### THE PROBLEM
Show all lines from the data that include the word "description".

[Opening PROVIDED MATERIAL section]

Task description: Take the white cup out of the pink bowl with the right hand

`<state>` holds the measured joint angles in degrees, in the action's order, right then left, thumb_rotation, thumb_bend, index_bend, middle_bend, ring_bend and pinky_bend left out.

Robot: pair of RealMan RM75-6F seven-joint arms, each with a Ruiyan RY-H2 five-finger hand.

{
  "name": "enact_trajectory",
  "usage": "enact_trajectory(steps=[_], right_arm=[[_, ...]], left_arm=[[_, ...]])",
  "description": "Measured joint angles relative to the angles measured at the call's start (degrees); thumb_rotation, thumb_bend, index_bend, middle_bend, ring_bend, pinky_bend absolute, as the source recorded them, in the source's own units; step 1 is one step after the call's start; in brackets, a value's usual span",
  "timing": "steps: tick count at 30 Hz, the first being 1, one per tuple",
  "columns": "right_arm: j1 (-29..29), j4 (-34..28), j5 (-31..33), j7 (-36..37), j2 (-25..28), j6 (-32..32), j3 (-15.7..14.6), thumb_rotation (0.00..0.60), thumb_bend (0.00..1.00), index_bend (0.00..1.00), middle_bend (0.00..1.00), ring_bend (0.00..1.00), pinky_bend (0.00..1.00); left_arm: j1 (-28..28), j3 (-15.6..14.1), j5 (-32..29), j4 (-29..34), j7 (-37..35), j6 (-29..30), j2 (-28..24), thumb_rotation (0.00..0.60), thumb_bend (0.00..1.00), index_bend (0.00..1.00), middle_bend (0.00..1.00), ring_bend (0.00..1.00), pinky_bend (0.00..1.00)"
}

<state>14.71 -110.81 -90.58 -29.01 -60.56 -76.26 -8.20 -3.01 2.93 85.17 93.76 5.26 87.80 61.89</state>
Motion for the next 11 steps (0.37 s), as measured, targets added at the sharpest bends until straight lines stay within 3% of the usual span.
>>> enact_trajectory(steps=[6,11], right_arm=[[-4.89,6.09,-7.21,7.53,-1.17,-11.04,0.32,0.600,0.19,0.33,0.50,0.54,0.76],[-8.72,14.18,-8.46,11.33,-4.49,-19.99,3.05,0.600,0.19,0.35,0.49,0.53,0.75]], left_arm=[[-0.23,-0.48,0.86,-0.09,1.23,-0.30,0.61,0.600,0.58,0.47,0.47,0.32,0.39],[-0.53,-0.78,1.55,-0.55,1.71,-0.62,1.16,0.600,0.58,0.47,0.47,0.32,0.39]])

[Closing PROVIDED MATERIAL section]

### TASK RESPONSE
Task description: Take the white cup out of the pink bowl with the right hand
  "description": "Measured joint angles relative to the angles measured at the call's start (degrees); thumb_rotation, thumb_bend, index_bend, middle_bend, ring_bend, pinky_bend absolute, as the source recorded them, in the source's own units; step 1 is one step after the call's start; in brackets, a value's usual span",

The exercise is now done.